David Steeves (1934 - October 16, 1965) was a U.S. Air Force first lieutenant and, after leaving the Air Force, worked briefly as an airline pilot before establishing a small aviation firm in Fresno, California. He is best known for an incident in 1957 when he ejected from his T-33 jet trainer over California's Kings Canyon National Park. Presumed dead by the Air Force, Steeves nevertheless wandered out of the wilderness after 54 days. He became a national hero until the news media raised doubts about his story.

Lieutenant Steeves had been ordered to fly his jet on a training flight from Hamilton Air Force Base near San Francisco, California to Craig Air Force Base near Selma, Alabama on May 9, 1957. Something went wrong with the jet and Steeves was forced to eject and parachute out, landing in Dusy Basin, Kings Canyon National Park, near the 12,000 ft. level. Badly injuring both ankles, for 15 days he crawled nearly 20 miles over impassable mountains without food in freezing weather down the Middle Fork of the Kings River. He found a ranger's cabin at Simpson Meadow that had fish hooks, beans and a canned ham. Meanwhile the military declared him dead, having been unable to find any trace of the plane or Steeves. 52 days after the accident, Steeves was found by a group of campers on horse back near Granite Basin and brought out of the mountains.

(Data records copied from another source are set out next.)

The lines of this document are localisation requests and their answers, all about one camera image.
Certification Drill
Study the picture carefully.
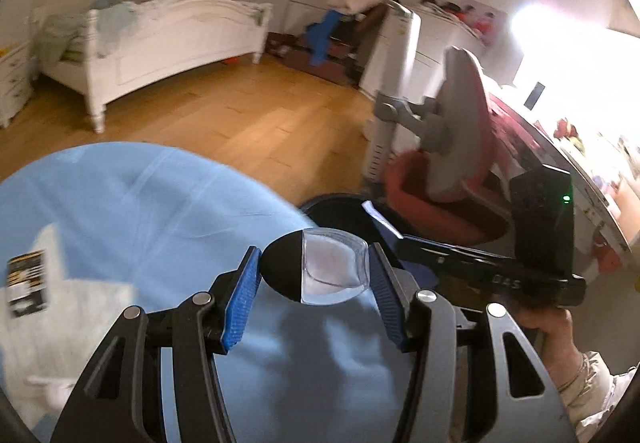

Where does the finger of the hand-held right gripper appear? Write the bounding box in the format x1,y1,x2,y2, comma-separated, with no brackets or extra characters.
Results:
361,200,408,244

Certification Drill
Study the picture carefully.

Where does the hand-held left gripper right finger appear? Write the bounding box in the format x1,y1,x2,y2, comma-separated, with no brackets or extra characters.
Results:
367,243,581,443

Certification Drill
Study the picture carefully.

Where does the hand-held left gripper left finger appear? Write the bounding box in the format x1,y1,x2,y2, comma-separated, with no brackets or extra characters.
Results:
50,245,263,443

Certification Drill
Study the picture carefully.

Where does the black trash bin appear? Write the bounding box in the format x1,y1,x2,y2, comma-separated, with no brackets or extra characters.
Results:
299,193,431,284

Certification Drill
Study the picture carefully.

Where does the black and clear plastic container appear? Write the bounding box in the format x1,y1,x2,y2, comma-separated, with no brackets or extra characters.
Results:
261,227,371,306

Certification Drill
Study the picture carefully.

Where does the person's right forearm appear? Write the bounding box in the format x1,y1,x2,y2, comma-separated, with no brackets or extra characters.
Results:
555,350,640,443

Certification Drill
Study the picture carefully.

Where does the person's right hand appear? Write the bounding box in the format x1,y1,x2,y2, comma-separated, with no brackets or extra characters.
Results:
515,305,581,374

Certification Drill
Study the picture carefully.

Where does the white desk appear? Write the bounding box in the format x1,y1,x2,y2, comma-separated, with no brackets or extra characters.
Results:
487,28,640,274

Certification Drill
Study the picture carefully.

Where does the grey and red chair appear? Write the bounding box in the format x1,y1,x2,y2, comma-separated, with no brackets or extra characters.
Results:
375,46,516,244

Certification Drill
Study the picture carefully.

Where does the black phone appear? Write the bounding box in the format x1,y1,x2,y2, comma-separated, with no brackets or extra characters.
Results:
524,80,546,110

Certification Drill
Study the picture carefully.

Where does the light blue tablecloth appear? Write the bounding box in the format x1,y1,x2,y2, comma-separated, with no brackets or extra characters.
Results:
0,140,416,443

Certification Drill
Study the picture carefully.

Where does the brown wooden cabinet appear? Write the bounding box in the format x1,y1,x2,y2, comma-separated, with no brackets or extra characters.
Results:
267,28,373,86

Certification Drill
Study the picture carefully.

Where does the white dresser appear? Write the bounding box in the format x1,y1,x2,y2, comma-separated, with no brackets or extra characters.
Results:
360,6,488,99

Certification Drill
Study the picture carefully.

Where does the blue hanging garment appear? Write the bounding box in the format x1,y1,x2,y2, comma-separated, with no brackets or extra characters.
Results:
305,10,341,66

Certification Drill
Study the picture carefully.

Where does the black and yellow packet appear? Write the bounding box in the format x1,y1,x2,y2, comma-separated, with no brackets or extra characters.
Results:
6,249,48,319

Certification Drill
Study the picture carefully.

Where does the pink folded blanket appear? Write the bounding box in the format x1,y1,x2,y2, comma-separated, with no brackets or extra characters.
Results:
325,0,396,17

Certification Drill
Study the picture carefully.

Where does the light blue cloth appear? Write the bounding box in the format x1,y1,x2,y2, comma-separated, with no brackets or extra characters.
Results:
95,3,141,56

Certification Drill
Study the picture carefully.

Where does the white nightstand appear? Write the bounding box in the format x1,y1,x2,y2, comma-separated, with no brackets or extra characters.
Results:
0,40,33,129

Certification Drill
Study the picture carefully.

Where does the wall poster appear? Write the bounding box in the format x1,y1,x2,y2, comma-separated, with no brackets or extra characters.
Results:
457,0,508,46

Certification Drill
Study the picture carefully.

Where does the white bed frame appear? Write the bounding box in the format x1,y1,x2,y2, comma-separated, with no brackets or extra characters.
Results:
30,0,275,134

The wreckage of Steeves' jet was never found, and during elevated Cold War tensions, there was said to be speculation among uninformed observers that Steeves had sold his jet to Russia or shipped it piecemeal to Mexico. This speculation was not entertained by serious observers, however, given that Steeves' T-33 was a low-tech training jet that the Russians would not have wanted. Even so, the Air Force's accident report mentioned, as one of three probable causes for the jet crash, that Steeves had carried out a hoax; however, the accident report did not offer any explanation as to what the hoax might have involved. Even though no charges were brought against Steeves, he requested discharge from the Air Force, which was granted.

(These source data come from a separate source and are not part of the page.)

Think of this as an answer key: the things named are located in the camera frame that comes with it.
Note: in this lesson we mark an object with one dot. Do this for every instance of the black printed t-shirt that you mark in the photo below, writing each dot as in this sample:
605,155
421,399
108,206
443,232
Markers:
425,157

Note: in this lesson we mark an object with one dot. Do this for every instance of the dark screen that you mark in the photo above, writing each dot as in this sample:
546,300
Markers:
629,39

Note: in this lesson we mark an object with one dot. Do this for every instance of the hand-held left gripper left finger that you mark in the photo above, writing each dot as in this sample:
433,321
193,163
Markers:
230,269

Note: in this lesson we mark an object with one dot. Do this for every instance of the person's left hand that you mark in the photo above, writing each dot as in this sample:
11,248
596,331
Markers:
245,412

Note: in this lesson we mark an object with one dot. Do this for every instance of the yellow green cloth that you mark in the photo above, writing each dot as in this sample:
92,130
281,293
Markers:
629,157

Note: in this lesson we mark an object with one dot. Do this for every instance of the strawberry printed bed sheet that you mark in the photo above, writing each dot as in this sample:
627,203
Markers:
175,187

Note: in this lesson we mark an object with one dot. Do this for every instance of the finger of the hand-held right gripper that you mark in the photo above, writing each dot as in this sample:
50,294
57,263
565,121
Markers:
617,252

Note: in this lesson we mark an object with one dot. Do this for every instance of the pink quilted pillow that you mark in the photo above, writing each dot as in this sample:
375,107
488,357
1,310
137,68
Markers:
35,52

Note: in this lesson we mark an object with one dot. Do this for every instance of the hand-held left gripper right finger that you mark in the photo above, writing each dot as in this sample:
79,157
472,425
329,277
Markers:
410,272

Steeves moved to Fresno, west of where he ejected, and established an aviation firm that flew skydivers and modified light airplanes. In the following years, he took hiking trips to Kings Canyon and flew over the area in a search for the wreckage of his jet. In October 1965, Steeves was killed at the Boise, Idaho airport in the crash of a Stinson airplane that he had modified.

In the summer of 1977 some Boy Scouts from Los Angeles on a hiking trip in Dusy Basin in Kings Canyon National Park came across an aircraft canopy. In October the following year it was announced the serial number on it matched the missing T-33A jet that Steeves had piloted.

As of June, 2014, no more wreckage has been found.